- Born: 3 June 1929 Paris, France
- Died: 2 April 2017 (aged 87) Paris
- Mother: Hélène Gordon-Lazareff

= Michèle Rosier =

French fashion designer (1929 - 2017)

Michèle Rosier (/fr/; born Michèle Raudnitz, 3 June 1929 – 2 April 2017) was a French fashion journalist and designer who founded the V de V sportswear label. In addition to this, she worked as a film director and screenwriter since 1973.

==Early life and education==
Born Michèle Raudnitz in 1929, her mother was the journalist Hélène Gordon (1909–1988). Michèle was the child from Hélène's first marriage to Jean-Paul Raudnitz.

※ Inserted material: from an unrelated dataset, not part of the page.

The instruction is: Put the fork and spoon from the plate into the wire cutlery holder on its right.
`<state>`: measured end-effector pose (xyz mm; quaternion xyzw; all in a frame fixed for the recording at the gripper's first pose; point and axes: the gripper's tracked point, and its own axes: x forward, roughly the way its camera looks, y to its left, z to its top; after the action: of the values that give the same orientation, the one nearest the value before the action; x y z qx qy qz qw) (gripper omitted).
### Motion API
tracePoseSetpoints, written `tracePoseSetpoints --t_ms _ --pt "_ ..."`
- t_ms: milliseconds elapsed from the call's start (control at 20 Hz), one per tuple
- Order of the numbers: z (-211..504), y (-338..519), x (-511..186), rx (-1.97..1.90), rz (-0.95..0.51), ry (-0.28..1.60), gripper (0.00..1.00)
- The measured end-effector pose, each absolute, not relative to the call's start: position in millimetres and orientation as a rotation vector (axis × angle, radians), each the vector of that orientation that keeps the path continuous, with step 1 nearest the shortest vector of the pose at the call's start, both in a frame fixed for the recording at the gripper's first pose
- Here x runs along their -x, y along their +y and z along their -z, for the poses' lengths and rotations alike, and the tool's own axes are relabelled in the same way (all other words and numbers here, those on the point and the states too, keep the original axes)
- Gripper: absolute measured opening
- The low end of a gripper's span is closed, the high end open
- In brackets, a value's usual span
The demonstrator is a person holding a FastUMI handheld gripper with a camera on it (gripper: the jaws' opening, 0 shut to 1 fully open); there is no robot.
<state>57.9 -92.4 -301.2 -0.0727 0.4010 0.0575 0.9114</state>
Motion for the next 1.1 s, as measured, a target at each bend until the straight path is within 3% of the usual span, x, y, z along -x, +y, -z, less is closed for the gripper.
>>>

Hélène's second marriage was to Pierre Lazareff (1907–1972). At age 10, Michèle was the first child to read The Little Prince by Antoine de Saint-Exupéry, a close friend of the family. She studied at the Nightingale-Bamford School in New York.

Her mother later founded Elle magazine in Paris.

==Journalism==
Rosier started out as a journalist for her father's daily paper, France Soir before becoming chief editor of the magazine Le Nouveau Femina that took its name from the earlier French woman's magazine Femina launched in 1901 by Pierre Lafitte and discontinued in 1954.

==Fashion==
In the early 1960s, Rosier founded V de V (which stands for Vêtements de Vacance, or 'Vacation Wear'). She also designed for at least two other lines: dresses for Chloe D'Alby, and a line of affordable furs called Monsieur Z which included pink and blue-dyed rabbit fur coats. However, her V de V designs, including both fashionable sportswear and activewear such as swimwear and ski-wear, were very successful. She was noted as an early adopter of vinyl and stretch fabrics, with one New York reporter commenting in 1965 on the close similarity between her two-colour jersey dresses and Yves Saint Laurent's subsequent Mondrian dresses. Due to her love of plastics, she was nicknamed the "Vinyl Girl," and has been credited with introducing vinyl to Paris fashion before André Courrèges, to whom she was compared by the International Herald Tribune for her "style without nostalgia." She was credited with being the first designer to use outsize industrial zippers deliberately. A contemporary press piece in 1968 ranked Rosier alongside Emmanuelle Khanh and Christiane Bailly as part of a "new race" of innovative and exciting young French designers, described as "stylists who work for ready-to-wear."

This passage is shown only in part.